For a while they wondered about writing a song from a negative perspective, as a lot of artists were at the time. But because of the mood and themes on the rest of the album, they decided to create something with a positive message. Not to talk about Trump, but to try to talk to all the Americans who still have hope, who would continue to fight. And that’s how they ended up with “Swim”.

“It’s really the spirit of the album,” Solf says. “This and Simon’s spirit really helped me to keep on going. Also to see how the audience reacted to everything I’ve been through, they’ve been so nice, so gentle with me, they really understand what I’m trying to achieve.” He pauses. ”I can’t imagine quitting, it would be so hard, I really need to finish the tour. It’s kind of therapy as well, you know?”

When Carpentier died, there were still four songs to finish, so Solf went to his computer to see if he had left anything behind. On the last part of “Neighbourhood”, then, you have a funked-up jam that they played together - one of the last recordings of Carpentier playing the guitar.

“It was always like that, thinking what he would do, how he would feel,” he says.

On “Good Night” there’s a mournfully beautiful sax on the intro, infusing those jazz and soul influences that make Her stand out from their contemporaries (“It’s even better when you smoke to it,” Solf grins). It seems fairly clear that he was drawing on his hip-hop influences as well as soul; the way an artist like Kendrick Lamar will bring current jazz artists into the studio to create their own “samples”. It’s also why Solf enlisted French-Belgian rapper Romeo Elvis on the record for “On & On”, thinking of Carpentier and his love of French rap.

When the pair of them came up with the name, Her, they had already written around 30 songs, and realised that a recurring theme was femininity, but also love and women. Each song is charged with a certain energy, whether that energy is optimistic, joyful, erotic; it’s there.

“There’s been a kind of revolution in the past two years, all the attention is on women, and I like it,” Solf says. “I was raised by women – my mum and my grandmother – and I have three sisters. I had a very nice childhood, I felt very protected.”

Asides from the French rap, the album is performed in English so perfect and well-delivered you would be forgiven for thinking the singers were native speakers. In France, Solf feels that perhaps artists are not encouraged to sing in other languages, but to keep the country’s language “is not a bad thing”.

“It’s really good to preserve diversity in the world and not to have the US everywhere,” he says. “Maybe I’m the wrong guy to say this because I sing in English, but even if I’m not singing French. I’m still French. It’s the same with Christine and the Queens – every time she went on Jimmy Fallon or the BBC, they were talking about France. For me it’s really important to do that, so I really don’t mind that French radio or labels are pushing for that.”

Solf: ‘I sing in English, but even if I’m not singing French. I’m still French’ (Julot Bandit)

France is booming with musical talent right now, from Christine and the Queens to Jain, and fellow French electronic acts like Fakear and Superpoze. “I’m really impressed by Christine and the Queens, what she did in the UK,” Solf says. “And Justice, of course, I need to talk about them.

“They’re so nice. The live show is really extraordinary too, they worked so hard on it. They changed every song so they play a lot of keyboards live, there are really strong transitions, and of course the lights are incredible. They really helped me out a lot on the album as well, they’ve been talking about Her and what we do.”
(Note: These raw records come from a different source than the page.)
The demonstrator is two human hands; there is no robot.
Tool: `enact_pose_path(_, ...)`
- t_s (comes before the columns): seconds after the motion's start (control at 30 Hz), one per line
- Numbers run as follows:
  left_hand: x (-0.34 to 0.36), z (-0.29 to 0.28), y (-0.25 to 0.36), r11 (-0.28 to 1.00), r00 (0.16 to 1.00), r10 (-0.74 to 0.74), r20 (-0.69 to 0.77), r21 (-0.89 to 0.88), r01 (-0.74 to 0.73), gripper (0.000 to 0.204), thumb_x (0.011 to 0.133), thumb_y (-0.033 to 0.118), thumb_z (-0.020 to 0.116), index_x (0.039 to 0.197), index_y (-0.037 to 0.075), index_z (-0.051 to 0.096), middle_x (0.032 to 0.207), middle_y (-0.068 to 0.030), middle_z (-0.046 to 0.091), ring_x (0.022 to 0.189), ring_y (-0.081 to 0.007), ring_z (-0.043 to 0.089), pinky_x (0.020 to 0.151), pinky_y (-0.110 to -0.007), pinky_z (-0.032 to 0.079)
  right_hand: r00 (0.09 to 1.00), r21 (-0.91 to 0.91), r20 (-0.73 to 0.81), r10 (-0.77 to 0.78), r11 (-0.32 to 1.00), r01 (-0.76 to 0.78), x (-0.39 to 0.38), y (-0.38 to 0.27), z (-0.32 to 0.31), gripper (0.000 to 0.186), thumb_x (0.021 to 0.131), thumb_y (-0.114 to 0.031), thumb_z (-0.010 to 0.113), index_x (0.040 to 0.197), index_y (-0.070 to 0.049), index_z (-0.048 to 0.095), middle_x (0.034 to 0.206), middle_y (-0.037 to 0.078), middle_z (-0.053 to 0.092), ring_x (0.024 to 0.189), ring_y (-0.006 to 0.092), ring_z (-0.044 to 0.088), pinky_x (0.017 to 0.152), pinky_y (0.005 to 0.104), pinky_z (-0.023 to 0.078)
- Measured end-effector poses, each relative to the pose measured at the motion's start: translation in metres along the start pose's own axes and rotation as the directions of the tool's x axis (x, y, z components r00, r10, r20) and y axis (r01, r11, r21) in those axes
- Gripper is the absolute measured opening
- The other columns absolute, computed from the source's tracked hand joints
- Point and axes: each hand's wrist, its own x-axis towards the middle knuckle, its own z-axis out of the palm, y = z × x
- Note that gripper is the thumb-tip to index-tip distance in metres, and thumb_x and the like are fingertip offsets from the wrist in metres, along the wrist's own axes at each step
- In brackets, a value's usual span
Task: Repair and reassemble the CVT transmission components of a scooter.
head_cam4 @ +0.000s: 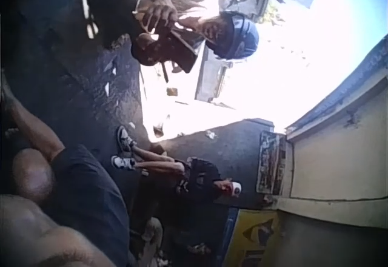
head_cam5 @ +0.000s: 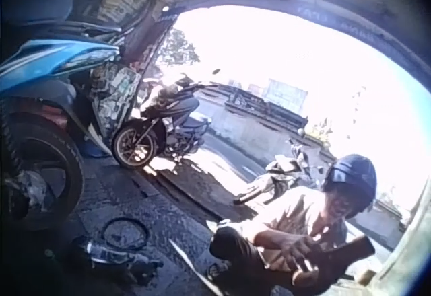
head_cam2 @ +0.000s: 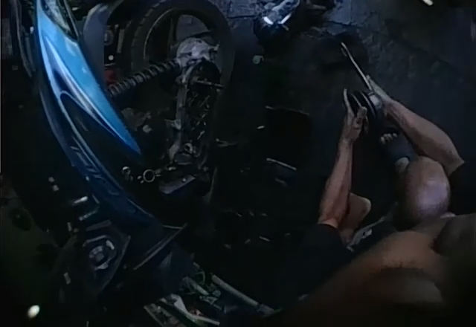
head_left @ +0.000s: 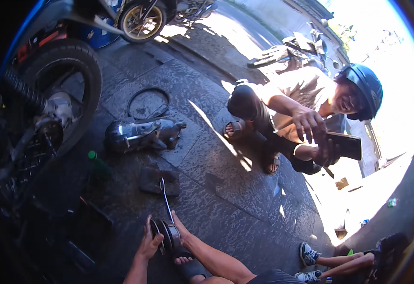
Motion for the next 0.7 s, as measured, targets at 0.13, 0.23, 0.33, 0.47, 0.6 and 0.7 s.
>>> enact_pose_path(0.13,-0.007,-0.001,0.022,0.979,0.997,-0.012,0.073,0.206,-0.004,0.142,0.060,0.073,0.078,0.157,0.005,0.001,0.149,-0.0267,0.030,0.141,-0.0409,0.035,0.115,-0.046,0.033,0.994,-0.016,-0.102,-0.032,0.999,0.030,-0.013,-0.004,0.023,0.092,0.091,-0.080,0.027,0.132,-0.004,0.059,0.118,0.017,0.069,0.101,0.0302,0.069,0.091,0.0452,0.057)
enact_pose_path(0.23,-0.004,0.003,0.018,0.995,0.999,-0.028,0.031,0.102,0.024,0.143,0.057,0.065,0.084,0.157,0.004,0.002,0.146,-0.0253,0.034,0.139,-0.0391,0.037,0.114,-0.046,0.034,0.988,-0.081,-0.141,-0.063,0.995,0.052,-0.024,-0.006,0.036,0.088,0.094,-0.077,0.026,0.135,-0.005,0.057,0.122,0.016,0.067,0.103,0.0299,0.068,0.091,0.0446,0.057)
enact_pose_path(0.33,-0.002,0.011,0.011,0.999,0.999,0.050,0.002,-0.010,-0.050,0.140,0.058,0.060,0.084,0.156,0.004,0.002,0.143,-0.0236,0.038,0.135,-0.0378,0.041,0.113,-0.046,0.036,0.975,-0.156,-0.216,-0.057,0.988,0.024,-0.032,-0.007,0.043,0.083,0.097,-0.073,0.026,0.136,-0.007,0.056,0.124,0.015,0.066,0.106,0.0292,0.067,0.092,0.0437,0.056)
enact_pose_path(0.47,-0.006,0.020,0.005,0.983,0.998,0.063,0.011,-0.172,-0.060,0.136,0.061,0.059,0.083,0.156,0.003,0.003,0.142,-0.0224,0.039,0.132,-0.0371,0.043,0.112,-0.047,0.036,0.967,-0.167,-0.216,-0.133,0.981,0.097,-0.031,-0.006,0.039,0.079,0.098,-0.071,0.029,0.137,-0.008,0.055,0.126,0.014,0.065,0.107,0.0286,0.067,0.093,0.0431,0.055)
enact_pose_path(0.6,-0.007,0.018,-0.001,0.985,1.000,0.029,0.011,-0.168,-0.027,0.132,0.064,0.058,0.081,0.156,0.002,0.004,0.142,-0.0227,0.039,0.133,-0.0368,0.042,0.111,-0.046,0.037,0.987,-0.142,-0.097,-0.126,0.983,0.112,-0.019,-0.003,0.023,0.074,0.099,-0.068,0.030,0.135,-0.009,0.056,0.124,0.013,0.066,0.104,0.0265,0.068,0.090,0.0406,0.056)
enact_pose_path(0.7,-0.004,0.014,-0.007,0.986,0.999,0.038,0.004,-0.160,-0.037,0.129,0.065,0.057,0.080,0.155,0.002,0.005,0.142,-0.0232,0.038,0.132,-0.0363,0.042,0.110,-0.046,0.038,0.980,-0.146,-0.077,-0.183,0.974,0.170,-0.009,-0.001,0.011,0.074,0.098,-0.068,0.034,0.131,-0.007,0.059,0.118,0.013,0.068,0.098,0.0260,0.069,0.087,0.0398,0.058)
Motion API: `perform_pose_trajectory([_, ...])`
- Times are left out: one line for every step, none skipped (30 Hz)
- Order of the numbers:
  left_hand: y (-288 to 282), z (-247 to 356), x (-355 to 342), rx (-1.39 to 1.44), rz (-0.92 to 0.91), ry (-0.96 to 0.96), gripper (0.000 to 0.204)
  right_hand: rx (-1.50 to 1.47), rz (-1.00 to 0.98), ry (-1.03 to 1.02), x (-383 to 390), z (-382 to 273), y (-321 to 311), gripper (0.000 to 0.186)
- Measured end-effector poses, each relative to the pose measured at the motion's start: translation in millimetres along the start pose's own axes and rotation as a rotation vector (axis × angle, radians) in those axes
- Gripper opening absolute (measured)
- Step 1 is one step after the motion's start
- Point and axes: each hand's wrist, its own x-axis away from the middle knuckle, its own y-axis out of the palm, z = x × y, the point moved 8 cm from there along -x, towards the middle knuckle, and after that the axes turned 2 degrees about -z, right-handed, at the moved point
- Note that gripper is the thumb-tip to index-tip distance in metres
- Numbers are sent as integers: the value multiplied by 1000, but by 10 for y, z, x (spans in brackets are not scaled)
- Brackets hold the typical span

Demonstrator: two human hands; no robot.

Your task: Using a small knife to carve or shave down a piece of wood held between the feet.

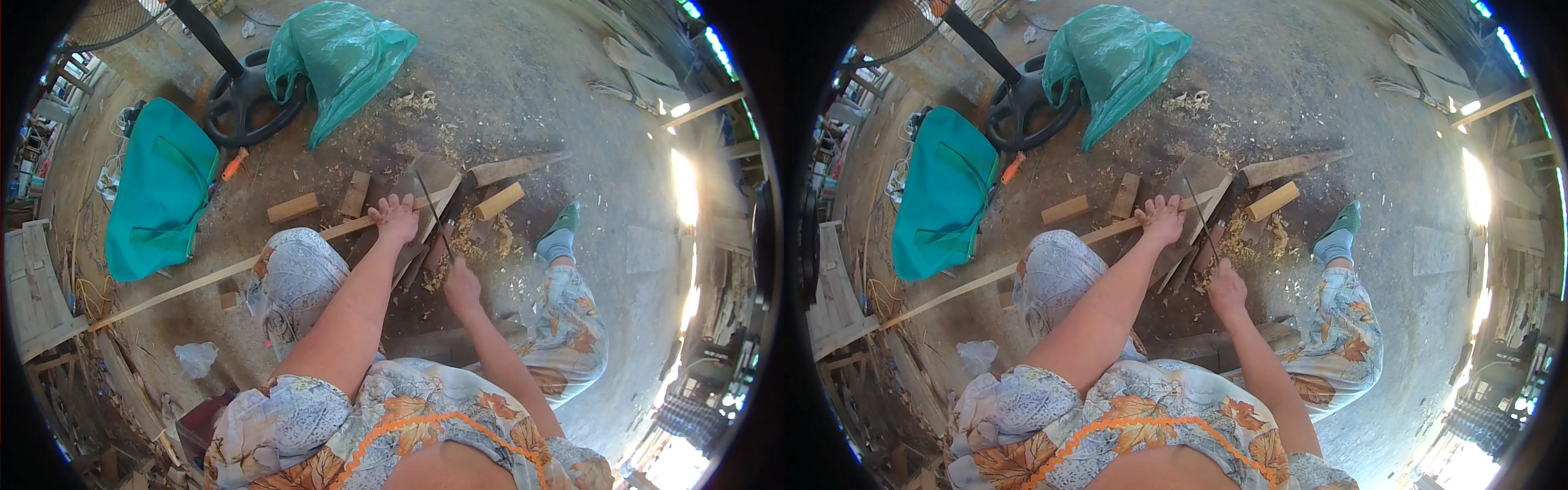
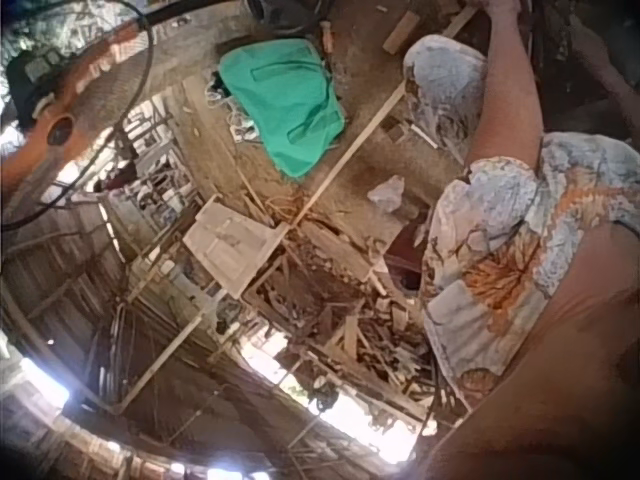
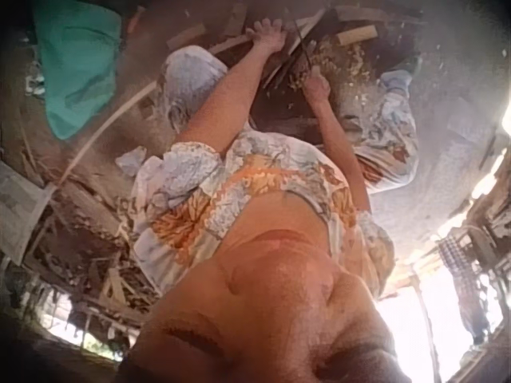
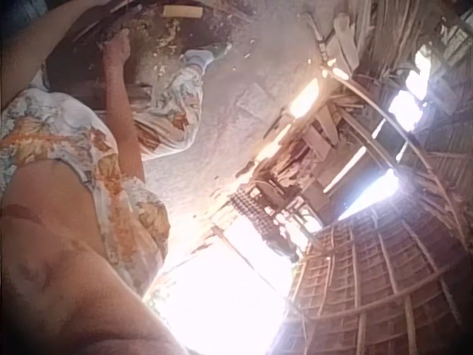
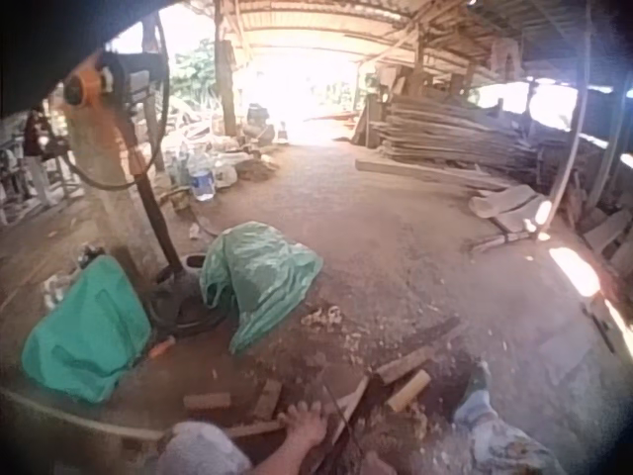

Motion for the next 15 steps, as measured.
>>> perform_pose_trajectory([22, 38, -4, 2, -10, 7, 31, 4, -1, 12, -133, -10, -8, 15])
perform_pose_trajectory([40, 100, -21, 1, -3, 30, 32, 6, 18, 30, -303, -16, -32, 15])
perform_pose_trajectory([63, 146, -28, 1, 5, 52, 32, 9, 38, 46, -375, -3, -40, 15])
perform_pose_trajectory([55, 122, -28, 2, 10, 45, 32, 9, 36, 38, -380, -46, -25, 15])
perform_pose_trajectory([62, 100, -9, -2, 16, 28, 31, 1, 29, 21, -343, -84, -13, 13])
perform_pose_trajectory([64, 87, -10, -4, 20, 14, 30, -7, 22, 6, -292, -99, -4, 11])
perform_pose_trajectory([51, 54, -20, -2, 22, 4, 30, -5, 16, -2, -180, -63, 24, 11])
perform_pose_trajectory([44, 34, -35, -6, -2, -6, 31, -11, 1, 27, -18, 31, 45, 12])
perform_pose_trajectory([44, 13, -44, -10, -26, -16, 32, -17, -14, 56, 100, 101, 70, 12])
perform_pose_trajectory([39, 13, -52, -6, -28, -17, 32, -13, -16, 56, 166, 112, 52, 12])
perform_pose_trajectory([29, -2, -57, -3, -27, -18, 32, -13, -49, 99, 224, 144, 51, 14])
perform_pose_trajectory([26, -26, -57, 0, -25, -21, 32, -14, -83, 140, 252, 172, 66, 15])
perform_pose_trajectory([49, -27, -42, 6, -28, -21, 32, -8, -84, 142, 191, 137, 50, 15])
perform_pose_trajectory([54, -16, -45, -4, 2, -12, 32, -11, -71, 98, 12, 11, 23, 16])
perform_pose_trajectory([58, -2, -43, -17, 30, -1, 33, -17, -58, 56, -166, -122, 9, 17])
Returning to his point about singing in English but still sounding French, Solf explains that had a lot to do with the decision to release “Quite Like” as one of the first singles, “because it sounds French, even though it’s very English”.
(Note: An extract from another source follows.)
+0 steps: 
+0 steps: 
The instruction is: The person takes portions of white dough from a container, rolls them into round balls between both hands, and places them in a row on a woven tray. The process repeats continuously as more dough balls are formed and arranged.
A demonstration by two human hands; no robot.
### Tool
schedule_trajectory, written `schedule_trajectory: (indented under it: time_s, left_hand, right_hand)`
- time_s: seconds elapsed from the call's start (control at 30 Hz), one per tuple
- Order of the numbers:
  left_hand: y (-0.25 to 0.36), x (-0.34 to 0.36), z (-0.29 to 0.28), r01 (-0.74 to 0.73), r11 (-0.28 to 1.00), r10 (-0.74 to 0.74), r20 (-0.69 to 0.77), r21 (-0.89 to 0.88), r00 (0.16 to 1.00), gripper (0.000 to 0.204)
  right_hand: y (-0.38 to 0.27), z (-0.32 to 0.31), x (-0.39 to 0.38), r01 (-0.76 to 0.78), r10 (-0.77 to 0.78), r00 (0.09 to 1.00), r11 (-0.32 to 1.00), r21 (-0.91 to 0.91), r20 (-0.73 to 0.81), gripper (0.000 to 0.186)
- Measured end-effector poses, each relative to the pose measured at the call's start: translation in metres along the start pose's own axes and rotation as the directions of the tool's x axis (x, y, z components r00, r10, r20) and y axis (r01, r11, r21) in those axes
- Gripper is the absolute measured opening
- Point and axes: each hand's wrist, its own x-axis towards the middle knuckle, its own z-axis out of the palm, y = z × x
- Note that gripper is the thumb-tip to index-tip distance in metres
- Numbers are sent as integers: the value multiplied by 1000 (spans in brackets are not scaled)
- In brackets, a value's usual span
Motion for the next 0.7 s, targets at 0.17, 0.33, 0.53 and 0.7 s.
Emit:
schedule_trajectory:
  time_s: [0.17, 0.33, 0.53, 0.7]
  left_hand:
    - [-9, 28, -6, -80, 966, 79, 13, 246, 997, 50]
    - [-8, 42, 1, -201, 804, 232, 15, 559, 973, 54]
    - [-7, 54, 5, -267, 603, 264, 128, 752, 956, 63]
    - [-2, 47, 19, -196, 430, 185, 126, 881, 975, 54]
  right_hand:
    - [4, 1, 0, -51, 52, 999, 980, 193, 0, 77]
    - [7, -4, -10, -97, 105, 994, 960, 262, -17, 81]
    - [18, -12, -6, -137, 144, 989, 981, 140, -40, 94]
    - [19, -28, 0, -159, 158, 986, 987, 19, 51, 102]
“That line, ‘I quite like your breasts...’, we knew we were the only ones who would be able to write that, as French musicians,” he says. ”And it did really well! I remember when Pharrell and Justin Timberlake spoke about it on their show, they were one of the first to play it, and Pharrell said it was this really great, sexy song. I will never forget that. It felt so nice to be able to be French, to write different lyrics. It’s a very sexual song – but it’s not vulgar,” he adds with a smile. “It’s kind of elegant.”